DESCRIPTION OF THE TASK: Set the data down again, word for word, as it appears below.

[Saved entries]
------------------------------------------------------------
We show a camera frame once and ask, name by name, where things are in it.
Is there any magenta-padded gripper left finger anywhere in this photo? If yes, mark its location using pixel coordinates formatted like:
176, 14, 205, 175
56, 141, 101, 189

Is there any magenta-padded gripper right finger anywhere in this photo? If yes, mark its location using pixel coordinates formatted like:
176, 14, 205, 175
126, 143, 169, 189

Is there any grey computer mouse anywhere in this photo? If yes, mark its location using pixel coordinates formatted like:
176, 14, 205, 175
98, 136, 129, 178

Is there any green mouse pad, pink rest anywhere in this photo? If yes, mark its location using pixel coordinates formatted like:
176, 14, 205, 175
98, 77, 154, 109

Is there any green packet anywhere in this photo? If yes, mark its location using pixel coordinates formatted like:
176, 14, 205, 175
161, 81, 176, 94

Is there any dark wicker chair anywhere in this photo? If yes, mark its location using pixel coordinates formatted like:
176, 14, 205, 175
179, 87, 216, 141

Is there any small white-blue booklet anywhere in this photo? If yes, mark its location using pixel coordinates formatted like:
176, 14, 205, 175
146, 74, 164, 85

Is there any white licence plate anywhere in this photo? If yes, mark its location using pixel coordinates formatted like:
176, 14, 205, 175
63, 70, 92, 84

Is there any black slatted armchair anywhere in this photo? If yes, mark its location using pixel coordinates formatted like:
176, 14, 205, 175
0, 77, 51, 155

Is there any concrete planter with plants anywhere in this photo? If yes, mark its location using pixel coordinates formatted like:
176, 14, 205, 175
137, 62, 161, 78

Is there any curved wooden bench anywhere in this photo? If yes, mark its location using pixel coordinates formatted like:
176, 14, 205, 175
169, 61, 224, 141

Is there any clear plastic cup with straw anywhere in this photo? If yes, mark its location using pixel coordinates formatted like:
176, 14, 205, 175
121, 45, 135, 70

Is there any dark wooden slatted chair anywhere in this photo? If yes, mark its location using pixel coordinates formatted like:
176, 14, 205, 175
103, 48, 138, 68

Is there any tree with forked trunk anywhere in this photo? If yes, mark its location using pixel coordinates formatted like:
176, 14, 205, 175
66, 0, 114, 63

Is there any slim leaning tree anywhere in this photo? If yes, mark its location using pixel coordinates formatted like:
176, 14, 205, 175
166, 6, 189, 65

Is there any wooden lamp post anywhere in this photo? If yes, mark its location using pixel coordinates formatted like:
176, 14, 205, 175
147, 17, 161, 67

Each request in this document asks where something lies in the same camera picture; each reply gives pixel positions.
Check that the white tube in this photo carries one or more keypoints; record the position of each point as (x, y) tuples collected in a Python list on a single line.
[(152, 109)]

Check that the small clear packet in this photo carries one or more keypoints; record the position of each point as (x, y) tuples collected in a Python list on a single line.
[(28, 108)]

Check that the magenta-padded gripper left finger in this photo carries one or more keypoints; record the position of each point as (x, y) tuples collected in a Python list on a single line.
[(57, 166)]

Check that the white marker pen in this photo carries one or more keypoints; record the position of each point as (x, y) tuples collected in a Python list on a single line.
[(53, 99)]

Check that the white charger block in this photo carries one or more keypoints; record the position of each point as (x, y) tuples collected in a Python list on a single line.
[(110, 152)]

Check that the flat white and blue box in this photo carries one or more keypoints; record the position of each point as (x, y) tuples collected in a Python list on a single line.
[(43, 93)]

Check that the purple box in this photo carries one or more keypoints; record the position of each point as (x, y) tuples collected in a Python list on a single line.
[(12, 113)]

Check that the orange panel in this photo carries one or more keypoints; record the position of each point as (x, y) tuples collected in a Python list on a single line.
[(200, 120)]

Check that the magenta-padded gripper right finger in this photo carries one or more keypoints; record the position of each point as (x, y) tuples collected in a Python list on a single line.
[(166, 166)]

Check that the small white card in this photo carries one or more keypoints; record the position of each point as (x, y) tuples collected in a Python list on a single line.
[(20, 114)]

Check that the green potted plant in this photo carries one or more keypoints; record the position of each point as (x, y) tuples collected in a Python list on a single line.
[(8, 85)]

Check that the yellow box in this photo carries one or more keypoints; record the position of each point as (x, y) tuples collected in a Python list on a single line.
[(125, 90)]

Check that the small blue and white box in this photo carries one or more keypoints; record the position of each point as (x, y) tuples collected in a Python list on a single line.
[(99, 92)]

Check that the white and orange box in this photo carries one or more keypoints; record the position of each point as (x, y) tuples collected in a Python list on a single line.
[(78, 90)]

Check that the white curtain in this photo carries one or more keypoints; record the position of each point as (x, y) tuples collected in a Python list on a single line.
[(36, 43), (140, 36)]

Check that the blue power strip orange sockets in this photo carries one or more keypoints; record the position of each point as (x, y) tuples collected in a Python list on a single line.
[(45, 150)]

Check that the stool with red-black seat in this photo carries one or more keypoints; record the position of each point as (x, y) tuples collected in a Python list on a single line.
------------------------------------------------------------
REPLY:
We show a camera frame once and ask, name by name, where things are in it.
Is there any magenta-padded gripper left finger anywhere in this photo? If yes, mark its location using pixel coordinates formatted like:
176, 14, 205, 175
56, 141, 101, 189

Is there any magenta-padded gripper right finger anywhere in this photo? If yes, mark its location using pixel coordinates formatted like:
176, 14, 205, 175
126, 143, 169, 189

Is there any grey computer mouse anywhere in this photo? If yes, mark its location using pixel coordinates formatted like:
176, 14, 205, 175
98, 136, 129, 178

Is there any green mouse pad, pink rest anywhere in this photo? If yes, mark its location using pixel coordinates formatted like:
176, 14, 205, 175
98, 77, 154, 109

Is there any green packet anywhere in this photo? If yes, mark its location using pixel coordinates formatted like:
176, 14, 205, 175
161, 81, 176, 94

Is there any dark wicker chair anywhere in this photo? If yes, mark its location using pixel coordinates formatted like:
176, 14, 205, 175
179, 87, 216, 141

Is there any small white-blue booklet anywhere in this photo? If yes, mark its location using pixel coordinates formatted like:
176, 14, 205, 175
146, 74, 164, 85

Is there any white licence plate anywhere in this photo? If yes, mark its location using pixel coordinates formatted like:
176, 14, 205, 175
63, 70, 92, 84

Is there any black slatted armchair anywhere in this photo? If yes, mark its location using pixel coordinates formatted like:
176, 14, 205, 175
0, 77, 51, 155

Is there any concrete planter with plants anywhere in this photo? If yes, mark its location using pixel coordinates formatted like:
176, 14, 205, 175
137, 62, 161, 78

Is there any curved wooden bench anywhere in this photo? If yes, mark its location using pixel coordinates formatted like:
176, 14, 205, 175
169, 61, 224, 141

Is there any clear plastic cup with straw anywhere in this photo? If yes, mark its location using pixel coordinates formatted like:
176, 14, 205, 175
121, 45, 135, 70

Is there any dark wooden slatted chair anywhere in this photo? If yes, mark its location using pixel coordinates formatted like:
176, 14, 205, 175
103, 48, 138, 68

Is there any tree with forked trunk anywhere in this photo? If yes, mark its location using pixel coordinates formatted like:
176, 14, 205, 175
66, 0, 114, 63

Is there any slim leaning tree anywhere in this photo? If yes, mark its location using pixel coordinates formatted like:
176, 14, 205, 175
166, 6, 189, 65

Is there any wooden lamp post anywhere in this photo? If yes, mark its location using pixel coordinates formatted like:
176, 14, 205, 175
147, 17, 161, 67

Each request in this document asks where something lies in the same camera picture; each reply gives pixel positions.
Check that the white tube in this photo carries one or more keypoints; record the position of each point as (x, y) tuples collected in a Python list on a single line.
[(152, 109)]

Check that the small clear packet in this photo carries one or more keypoints; record the position of each point as (x, y) tuples collected in a Python list on a single line.
[(28, 108)]

Check that the magenta-padded gripper left finger in this photo carries one or more keypoints; record the position of each point as (x, y) tuples collected in a Python list on a single line.
[(57, 166)]

Check that the white marker pen in this photo carries one or more keypoints; record the position of each point as (x, y) tuples collected in a Python list on a single line.
[(53, 99)]

Check that the white charger block in this photo carries one or more keypoints; record the position of each point as (x, y) tuples collected in a Python list on a single line.
[(110, 152)]

Check that the flat white and blue box in this photo carries one or more keypoints; record the position of each point as (x, y) tuples collected in a Python list on a single line.
[(43, 93)]

Check that the purple box in this photo carries one or more keypoints; record the position of each point as (x, y) tuples collected in a Python list on a single line.
[(12, 113)]

Check that the orange panel in this photo carries one or more keypoints; record the position of each point as (x, y) tuples collected in a Python list on a single line.
[(200, 120)]

Check that the magenta-padded gripper right finger in this photo carries one or more keypoints; record the position of each point as (x, y) tuples collected in a Python list on a single line.
[(166, 166)]

Check that the small white card in this photo carries one or more keypoints; record the position of each point as (x, y) tuples collected in a Python list on a single line.
[(20, 114)]

Check that the green potted plant in this photo carries one or more keypoints; record the position of each point as (x, y) tuples collected in a Python list on a single line.
[(8, 85)]

Check that the yellow box in this photo carries one or more keypoints; record the position of each point as (x, y) tuples collected in a Python list on a single line.
[(125, 90)]

Check that the small blue and white box in this photo carries one or more keypoints; record the position of each point as (x, y) tuples collected in a Python list on a single line.
[(99, 92)]

Check that the white and orange box in this photo carries one or more keypoints; record the position of each point as (x, y) tuples collected in a Python list on a single line.
[(78, 90)]

Check that the white curtain in this photo carries one or more keypoints; record the position of each point as (x, y) tuples collected in a Python list on a single line.
[(36, 43), (140, 36)]

Check that the blue power strip orange sockets in this photo carries one or more keypoints; record the position of each point as (x, y) tuples collected in a Python list on a single line.
[(45, 150)]

Check that the stool with red-black seat in this photo carries one or more keypoints; record the position of each point as (x, y) tuples collected in a Python list on a single line.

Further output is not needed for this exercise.